Ashore, Locklear has served as a Company Officer in the Office of the Commandant, United States Naval Academy and later as the 78th Commandant of Midshipmen. In Washington, D.C., he served as Chief of the Regional Engagement and Presence Joint Warfare Capabilities Assessment Branch in the Strategic Plans and Policy Directorate of the Joint Chiefs of Staff, as Executive Assistant to the Vice Chief of Naval Operations, and as Deputy Director for Requirements in the Assessment Division (N81D). In February 2004, he returned to the OPNAV Staff as Deputy Director for Surface Warfare (N76B), and in October 2004, he became the Director of the Assessment Division (N81). In October 2005 he became the Director of the Programming Division (N80). From May 2007 to July 2009, he served as Commander, United States Third Fleet and, from July 2009, as Director, Navy Staff (N09B).

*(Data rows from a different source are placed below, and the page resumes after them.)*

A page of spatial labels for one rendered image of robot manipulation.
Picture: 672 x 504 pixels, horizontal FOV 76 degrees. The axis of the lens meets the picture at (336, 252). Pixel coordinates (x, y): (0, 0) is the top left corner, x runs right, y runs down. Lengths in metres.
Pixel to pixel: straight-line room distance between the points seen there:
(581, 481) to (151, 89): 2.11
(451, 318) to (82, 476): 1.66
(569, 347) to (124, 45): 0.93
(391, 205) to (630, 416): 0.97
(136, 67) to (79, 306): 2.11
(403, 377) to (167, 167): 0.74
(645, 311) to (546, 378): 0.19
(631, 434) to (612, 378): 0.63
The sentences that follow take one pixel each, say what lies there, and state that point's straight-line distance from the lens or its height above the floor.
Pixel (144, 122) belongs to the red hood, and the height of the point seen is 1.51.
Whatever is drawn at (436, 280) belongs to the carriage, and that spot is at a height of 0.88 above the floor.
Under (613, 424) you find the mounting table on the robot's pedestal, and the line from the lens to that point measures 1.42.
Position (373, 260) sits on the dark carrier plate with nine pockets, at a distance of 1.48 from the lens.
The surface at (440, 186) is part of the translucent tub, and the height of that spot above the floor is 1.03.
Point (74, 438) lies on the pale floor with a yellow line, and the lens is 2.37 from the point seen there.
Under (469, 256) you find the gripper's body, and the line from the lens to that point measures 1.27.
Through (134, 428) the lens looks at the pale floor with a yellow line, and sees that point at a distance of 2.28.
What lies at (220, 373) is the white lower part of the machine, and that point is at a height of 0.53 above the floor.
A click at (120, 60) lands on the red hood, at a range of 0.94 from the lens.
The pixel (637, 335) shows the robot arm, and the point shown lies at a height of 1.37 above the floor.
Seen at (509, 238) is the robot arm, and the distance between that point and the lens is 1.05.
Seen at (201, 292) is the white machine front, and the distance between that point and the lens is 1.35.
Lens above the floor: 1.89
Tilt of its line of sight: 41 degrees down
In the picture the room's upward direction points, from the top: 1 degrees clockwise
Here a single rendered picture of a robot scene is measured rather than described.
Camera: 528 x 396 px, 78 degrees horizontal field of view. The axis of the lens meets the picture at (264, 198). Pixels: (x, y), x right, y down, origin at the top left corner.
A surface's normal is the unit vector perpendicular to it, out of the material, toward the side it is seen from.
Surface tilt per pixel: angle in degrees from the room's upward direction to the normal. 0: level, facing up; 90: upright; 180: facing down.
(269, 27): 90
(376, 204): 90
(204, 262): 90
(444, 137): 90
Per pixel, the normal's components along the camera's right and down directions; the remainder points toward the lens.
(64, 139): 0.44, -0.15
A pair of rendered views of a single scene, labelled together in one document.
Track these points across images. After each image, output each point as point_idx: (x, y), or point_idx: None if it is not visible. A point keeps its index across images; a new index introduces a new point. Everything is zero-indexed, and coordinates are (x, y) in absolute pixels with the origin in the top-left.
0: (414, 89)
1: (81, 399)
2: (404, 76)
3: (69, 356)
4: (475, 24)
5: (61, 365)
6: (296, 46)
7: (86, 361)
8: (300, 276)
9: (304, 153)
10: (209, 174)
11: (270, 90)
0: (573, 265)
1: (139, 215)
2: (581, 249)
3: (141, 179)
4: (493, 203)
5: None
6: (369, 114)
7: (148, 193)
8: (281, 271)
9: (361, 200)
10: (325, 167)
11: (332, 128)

Locklear is a 1992 graduate of the National Defense University's Industrial College of the Armed Forces, holds a Master of Public Administration degree from the George Washington University, and attended the Senior Officials in National Security course at the Maxwell School of Syracuse University.

Locklear's personal decorations include the Navy Distinguished Service Medal with gold star, Defense Superior Service Medal, Legion of Merit with four gold stars, Bronze Star Medal, Navy Meritorious Service Medal with three gold stars, Navy Commendation Medal with gold star, Navy Achievement Medal with gold star, and numerous unit and campaign awards.

In March 2011, Locklear commanded United States Navy forces enforcing the Libyan no-fly zone, with overall command going to General Carter Ham.

Locklear has called climate change (global warming) the biggest worry for the United States. On April 9, 2013, Jim Inhofe, the ranking member of the Senate Committee on Armed Services, asked Locklear to clarify his position of climate change as the principal national security threat. Locklear cited USAID government statistics on recent Indo-Asian natural disasters and the long range planning challenges of our security partners and allies in the region.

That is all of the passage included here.